**Aim of the exercise:** Nothing is needed except the lines below that run from the one with "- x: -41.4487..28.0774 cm" through the one with "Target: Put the", repeated exactly.

● ● ● ●

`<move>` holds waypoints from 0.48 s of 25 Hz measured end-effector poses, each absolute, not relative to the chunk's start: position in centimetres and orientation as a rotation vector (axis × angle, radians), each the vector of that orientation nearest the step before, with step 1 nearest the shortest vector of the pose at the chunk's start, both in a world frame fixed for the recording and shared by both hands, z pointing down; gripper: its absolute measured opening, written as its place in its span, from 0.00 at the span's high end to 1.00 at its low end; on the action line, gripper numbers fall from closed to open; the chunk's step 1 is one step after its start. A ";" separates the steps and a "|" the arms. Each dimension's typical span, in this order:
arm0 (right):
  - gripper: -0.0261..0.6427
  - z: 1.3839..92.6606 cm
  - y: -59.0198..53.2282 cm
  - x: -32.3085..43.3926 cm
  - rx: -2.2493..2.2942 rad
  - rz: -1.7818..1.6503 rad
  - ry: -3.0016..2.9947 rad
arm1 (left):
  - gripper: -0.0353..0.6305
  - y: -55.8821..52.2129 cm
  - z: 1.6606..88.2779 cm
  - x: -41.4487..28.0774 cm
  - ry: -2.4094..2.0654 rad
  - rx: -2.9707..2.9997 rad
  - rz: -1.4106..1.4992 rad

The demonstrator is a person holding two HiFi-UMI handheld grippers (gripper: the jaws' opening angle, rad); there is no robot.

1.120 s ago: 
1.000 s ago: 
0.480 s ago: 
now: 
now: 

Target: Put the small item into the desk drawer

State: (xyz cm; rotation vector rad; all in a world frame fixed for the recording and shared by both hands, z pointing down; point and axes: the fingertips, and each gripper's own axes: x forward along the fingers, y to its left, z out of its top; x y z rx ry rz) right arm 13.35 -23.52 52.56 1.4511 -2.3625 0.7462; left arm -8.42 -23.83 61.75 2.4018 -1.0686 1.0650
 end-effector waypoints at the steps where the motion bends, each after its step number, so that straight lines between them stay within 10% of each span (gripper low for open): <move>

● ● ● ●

**Solution below:**
  - x: -41.4487..28.0774 cm
  - ry: -2.4094..2.0654 rad
  - rx: -2.9707..2.9997 rad
  - rz: -1.4106..1.4992 rad

The demonstrator is a person holding two HiFi-UMI handheld grippers (gripper: the jaws' opening angle, rad); there is no robot.

1.120 s ago: 
1.000 s ago: 
0.480 s ago: 
now: 
now: 

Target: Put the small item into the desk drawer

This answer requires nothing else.